Out of the lines below, please list those that hold the string "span".

◇ ◇ ◇

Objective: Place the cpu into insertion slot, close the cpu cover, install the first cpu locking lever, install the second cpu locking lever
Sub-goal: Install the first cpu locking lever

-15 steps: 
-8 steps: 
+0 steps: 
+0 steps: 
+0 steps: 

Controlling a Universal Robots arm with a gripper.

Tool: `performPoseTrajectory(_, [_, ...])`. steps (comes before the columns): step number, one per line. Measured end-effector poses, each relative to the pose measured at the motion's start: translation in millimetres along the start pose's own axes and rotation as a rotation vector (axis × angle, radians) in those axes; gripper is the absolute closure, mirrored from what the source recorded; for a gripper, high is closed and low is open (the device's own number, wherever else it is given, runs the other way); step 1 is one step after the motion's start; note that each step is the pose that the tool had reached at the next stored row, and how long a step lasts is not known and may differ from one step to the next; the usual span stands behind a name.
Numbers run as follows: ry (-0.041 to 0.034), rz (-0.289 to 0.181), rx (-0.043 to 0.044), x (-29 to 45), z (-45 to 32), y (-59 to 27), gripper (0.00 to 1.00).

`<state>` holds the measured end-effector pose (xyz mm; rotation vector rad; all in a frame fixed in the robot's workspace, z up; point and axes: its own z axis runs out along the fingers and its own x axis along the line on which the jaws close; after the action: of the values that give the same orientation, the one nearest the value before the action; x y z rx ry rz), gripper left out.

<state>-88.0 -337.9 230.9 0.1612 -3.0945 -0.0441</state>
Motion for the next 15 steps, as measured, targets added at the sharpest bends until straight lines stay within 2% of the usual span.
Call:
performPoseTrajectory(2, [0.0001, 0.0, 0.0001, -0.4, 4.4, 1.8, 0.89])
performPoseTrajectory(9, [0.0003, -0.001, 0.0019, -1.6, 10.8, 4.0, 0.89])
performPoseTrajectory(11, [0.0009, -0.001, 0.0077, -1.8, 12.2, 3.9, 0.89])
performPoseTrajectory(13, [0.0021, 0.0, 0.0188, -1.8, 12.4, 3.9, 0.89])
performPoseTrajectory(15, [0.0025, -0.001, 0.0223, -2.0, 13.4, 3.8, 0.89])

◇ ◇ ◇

#### ANSWER SPACE:
Tool: `performPoseTrajectory(_, [_, ...])`. steps (comes before the columns): step number, one per line. Measured end-effector poses, each relative to the pose measured at the motion's start: translation in millimetres along the start pose's own axes and rotation as a rotation vector (axis × angle, radians) in those axes; gripper is the absolute closure, mirrored from what the source recorded; for a gripper, high is closed and low is open (the device's own number, wherever else it is given, runs the other way); step 1 is one step after the motion's start; note that each step is the pose that the tool had reached at the next stored row, and how long a step lasts is not known and may differ from one step to the next; the usual span stands behind a name.
Motion for the next 15 steps, as measured, targets added at the sharpest bends until straight lines stay within 2% of the usual span.

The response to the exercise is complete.